How STACKLEAK improves Linux kernel security

MalBot · October 11, 2018, 1:32pm

STACKLEAK is a Linux kernel security feature initially developed by Grsecurity/PaX. I'm working on introducing STACKLEAK into the Linux kernel mainline. This article describes the inner workings of this security feature and why the vanilla kernel needs it.

In short, STACKLEAK is needed because it mitigates several types of Linux kernel vulnerabilities, by:

Reducing the information that can be revealed to an attacker by kernel stack leak bugs,
Blocking some uninitialized stack variable attacks,
Detecting kernel stack overflow during Stack Clash attack against Linux Kernel.

This security feature fits the mission of the Kernel Self Protection Project (KSPP): security is more than just fixing bugs. Fixing absolutely all bugs is impossible, which is why the Linux kernel has to fail safely in case of an error or vulnerability exploitation. More details about KSPP are available on its wiki.

STACKLEAK was initially developed by the PaX Team, going as PAX_MEMORY_STACKLEAK in the Grsecurity/PaX patch. But this patch is no longer freely available to the Linux kernel community. So I took its last public version for the 4.9 kernel (April 2017) and got to work.
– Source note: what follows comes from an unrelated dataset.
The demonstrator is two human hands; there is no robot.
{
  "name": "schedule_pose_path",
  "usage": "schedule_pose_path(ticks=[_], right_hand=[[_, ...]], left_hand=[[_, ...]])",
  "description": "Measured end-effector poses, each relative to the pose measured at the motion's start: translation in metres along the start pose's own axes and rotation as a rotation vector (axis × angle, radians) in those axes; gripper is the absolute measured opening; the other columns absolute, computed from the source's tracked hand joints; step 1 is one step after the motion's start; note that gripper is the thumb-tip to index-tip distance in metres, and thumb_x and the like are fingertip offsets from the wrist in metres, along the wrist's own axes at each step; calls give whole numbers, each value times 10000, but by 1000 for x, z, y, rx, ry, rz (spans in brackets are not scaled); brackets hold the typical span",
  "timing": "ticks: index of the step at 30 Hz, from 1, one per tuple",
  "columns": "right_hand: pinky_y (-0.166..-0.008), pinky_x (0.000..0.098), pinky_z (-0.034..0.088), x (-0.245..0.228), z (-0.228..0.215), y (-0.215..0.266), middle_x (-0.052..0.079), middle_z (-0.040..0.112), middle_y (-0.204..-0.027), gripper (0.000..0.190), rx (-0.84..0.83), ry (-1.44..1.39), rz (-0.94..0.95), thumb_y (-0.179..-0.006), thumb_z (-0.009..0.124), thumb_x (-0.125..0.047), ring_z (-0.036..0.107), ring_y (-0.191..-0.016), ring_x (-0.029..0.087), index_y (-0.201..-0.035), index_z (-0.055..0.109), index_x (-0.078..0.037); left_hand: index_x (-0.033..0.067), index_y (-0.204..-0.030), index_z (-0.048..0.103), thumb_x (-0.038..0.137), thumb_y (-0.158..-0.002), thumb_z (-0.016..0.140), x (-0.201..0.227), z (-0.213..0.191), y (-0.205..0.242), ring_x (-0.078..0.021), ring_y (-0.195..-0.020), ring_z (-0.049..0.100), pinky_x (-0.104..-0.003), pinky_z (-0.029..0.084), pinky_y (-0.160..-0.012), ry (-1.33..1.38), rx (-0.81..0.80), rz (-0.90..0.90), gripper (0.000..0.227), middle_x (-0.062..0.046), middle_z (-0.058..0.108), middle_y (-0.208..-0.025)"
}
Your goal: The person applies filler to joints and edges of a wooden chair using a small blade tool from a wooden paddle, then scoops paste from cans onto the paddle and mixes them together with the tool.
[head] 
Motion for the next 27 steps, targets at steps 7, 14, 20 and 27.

The plan has been as follows:

First extract STACKLEAK from the Grsecurity/PaX patch.
Then carefully study the code and create a new patch.
Send the result to the Linux kernel mailing list (LKML), get feedback, make improvements, and repeat until the code is accepted into the mainline.

As of October 9, 2018, the 15th version of the STACKLEAK patch series has been submitted. It contains the common code and x86_64/x86_32 support. The arm64 support developed by Laura Abbott from Red Hat has already been merged into mainline kernel v4.19.

Security features

Most importantly, STACKLEAK erases the kernel stack at the end of syscalls. This reduces the information that can be revealed through some kernel stack leak bugs. An example of such an information leak is shown in Figure 1.

Figure 1. Kernel stack leak exploitation, pre-STACKLEAK

However, these leaks become useless for the attacker if the used part of the kernel stack is filled by some fixed value at the end of a syscall (Figure 2).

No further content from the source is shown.